LUIS VENTOSO-EL DEBATE
  • Allí estaban con sus causas del rencor victimista y adulando al poder, incapaces siquiera de un recuerdo a los guardias civiles asesinados, o la gente del campo
En 2018, Mark Lilla, un profesor de Humanidades de Columbia de simpatías demócratas, publicó un enjuto librito titulado El regreso liberal, donde de manera clarividente exponía el talón de Aquiles de la izquierda occidental. «Incapaz de desarrollar una visión política del destino compartido del país» –explicaba– el mal llamado progresismo se lanzó «a las políticas del movimiento de la identidad y perdió la noción de lo que compartimos como individuos y de lo que nos une como nación». Lo clavó.
El profesor Lilla explica que esa izquierda urbanita, que va de divina, que no ve a un currante en persona salvo en el servicio de los restaurantes, a la hora de la verdad da la espalda a los sectores populares que asegura defender. En vez de centrarse en las inquietudes de las anchas clases medias que conforman la columna vertebral de una nación, el pijiprogresismo se dispersa hablando de la identidad y clima y haciendo un énfasis exagerado en el victimismo de las minorías. Enfatizan esas nuevas causas al ser conscientes de su incapacidad para dar respuestas a los problemas de la vida cotidiana de las familias.
Nada ejemplifica mejor todo lo anterior que el aroma que exhala la gala anual de los Goya, epítome de la pijizquierda. Presidiendo, Mi Persona, el falso ecologista que retorna de Valladolid a Madrid en Falcon. Un presidente que cuando debería estar recordando y penando a los guardias civiles asesinados en Barbate por la incompetencia de su Gobierno, que los desprotegió, estaba de risitas en la alfombra roja haciéndose selfies con los artistas afines y recibiendo el más zafio pelotilleo de TVE («presi, ¡te queremos!», le gritó una reportera hooligan del régimen).

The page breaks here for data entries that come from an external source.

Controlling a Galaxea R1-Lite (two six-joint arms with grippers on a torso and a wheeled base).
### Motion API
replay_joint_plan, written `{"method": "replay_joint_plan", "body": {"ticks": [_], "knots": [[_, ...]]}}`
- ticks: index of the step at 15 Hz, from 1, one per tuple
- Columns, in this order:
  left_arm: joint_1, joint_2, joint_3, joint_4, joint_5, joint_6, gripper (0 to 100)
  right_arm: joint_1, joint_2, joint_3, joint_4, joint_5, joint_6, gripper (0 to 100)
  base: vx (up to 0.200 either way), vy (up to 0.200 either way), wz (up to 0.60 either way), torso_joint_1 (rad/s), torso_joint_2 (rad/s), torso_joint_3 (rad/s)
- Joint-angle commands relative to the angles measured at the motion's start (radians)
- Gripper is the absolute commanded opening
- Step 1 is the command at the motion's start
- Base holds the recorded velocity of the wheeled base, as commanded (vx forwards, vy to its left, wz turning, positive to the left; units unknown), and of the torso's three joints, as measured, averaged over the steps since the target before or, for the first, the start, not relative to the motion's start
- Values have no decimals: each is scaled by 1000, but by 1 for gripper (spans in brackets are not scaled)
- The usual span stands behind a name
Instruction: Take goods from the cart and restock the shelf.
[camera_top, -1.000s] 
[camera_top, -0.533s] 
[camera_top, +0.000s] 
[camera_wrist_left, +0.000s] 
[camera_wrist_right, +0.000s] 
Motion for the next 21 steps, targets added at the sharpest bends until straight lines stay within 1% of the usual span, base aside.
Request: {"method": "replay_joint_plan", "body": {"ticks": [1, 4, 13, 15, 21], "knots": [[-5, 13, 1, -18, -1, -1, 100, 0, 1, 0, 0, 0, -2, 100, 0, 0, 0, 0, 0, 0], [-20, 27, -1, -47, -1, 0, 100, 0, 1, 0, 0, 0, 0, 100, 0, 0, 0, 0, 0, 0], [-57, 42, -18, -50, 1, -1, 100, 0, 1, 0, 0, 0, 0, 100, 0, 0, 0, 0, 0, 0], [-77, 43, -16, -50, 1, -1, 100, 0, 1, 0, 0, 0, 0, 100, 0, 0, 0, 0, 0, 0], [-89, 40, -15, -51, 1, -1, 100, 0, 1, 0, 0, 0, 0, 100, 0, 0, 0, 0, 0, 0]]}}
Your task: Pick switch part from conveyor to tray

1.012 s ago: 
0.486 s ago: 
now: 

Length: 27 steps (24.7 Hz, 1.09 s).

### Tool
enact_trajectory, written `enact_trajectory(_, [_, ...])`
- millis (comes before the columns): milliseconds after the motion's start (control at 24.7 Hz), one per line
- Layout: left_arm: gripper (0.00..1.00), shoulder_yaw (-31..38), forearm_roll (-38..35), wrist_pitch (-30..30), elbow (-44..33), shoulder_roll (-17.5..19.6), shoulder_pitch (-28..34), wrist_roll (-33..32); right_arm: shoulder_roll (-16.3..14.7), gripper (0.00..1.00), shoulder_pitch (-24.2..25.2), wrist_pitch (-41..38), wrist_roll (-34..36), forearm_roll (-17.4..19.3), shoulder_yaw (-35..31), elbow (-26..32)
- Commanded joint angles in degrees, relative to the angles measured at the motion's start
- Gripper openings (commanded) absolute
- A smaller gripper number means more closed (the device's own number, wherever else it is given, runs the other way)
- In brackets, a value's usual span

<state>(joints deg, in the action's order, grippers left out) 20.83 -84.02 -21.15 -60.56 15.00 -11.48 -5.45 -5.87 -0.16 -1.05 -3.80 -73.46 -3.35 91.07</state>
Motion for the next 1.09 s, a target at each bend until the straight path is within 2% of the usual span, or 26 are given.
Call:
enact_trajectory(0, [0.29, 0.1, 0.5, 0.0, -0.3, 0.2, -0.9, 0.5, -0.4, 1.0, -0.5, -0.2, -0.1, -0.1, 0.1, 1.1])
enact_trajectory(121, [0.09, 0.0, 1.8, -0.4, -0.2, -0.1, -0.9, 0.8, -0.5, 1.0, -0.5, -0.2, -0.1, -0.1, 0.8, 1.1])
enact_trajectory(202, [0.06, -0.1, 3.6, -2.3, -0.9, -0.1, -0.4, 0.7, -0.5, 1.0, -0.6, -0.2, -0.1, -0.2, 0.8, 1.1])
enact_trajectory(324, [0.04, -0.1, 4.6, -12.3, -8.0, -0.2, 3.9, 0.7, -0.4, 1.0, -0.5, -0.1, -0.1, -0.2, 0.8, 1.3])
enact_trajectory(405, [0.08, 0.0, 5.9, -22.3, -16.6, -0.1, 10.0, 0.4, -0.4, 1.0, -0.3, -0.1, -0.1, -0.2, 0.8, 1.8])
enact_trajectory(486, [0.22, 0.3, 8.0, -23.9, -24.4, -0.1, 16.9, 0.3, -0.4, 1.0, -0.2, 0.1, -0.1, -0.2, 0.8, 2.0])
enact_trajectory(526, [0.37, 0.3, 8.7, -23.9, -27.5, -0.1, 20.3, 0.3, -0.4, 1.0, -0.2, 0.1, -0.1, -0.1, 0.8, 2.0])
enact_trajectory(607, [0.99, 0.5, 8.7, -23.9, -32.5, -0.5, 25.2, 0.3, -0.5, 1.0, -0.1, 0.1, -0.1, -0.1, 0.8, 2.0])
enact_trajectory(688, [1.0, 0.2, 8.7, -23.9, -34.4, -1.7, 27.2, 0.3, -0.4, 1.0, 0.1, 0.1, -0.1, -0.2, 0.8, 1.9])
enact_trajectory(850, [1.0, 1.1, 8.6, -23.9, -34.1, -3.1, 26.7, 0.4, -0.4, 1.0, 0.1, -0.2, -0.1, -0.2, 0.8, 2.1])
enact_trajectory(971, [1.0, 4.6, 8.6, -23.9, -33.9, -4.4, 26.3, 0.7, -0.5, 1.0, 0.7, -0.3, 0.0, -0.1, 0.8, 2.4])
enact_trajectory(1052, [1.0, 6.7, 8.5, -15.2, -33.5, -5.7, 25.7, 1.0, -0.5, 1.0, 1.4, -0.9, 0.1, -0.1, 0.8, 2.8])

Mientras la gente del campo protestaba en las autopistas contra un burocracia atosigante, el ecologismo histérico y una subida de costes que los hace papilla, los artistas «comprometidos», instalados en su torre de marfil, estaban en otras preocupaciones: la enésima vuelta de tuerca al MeToo, las críticas a Milei, el jaboneo al poder, y aderezándolo todo, por supuesto, una implícita promoción de la ya empalagosa causa homosexual.
La izquierda Möet & Chandon del victimismo y las minorías siempre agraviadas, ese «progresismo» narcisista que descuida a las amplias clases medias, puede gobernar en España gracias a dos increíbles anomalías. La primera es que el PSOE ha roto la línea roja no escrita de nuestra democracia de que no se recurriría para gobernar al apoyo de los partidos golpistas y el de ETA. La segunda es el insólito cuasi monopolio de la izquierda en el panorama televisivo.
España no es un país anómalo lleno de gente rara. Al igual que ocurre en toda Europa, la izquierda está a la baja y la derecha en auge. Los trabajadores se dan cuenta de que viven cada vez peor, que el rollito eco-feminista-arcoíris del neosocialismo no llena sus bolsillos. Existe un malestar cada vez más enconado. De ahí viene el grito del campo, que ha sorprendido a una Europa todavía rehén de una modorra socialdemócrata que presenta síntomas de agotamiento.
Por eso es una lástima que el único líder de un partido de la oposición con opciones de gobernar no se dé cuenta de que estamos ante una enorme batalla ideológica. La cosa no va de gestión –aunque habrá que gestionar bien, por supuesto–, va de liderar con un punto de vista alternativo, va de ofrecer un esquema mental y unas ilusiones diferentes a las que impregnaron la gala de los Goya. Ahí fuera hay millones de españoles que quieren otros sueños, otra España. Otro futuro que no sea el de la compra de voluntades peronista, el rencor social, el intervencionismo económico y la condena de la moral católica.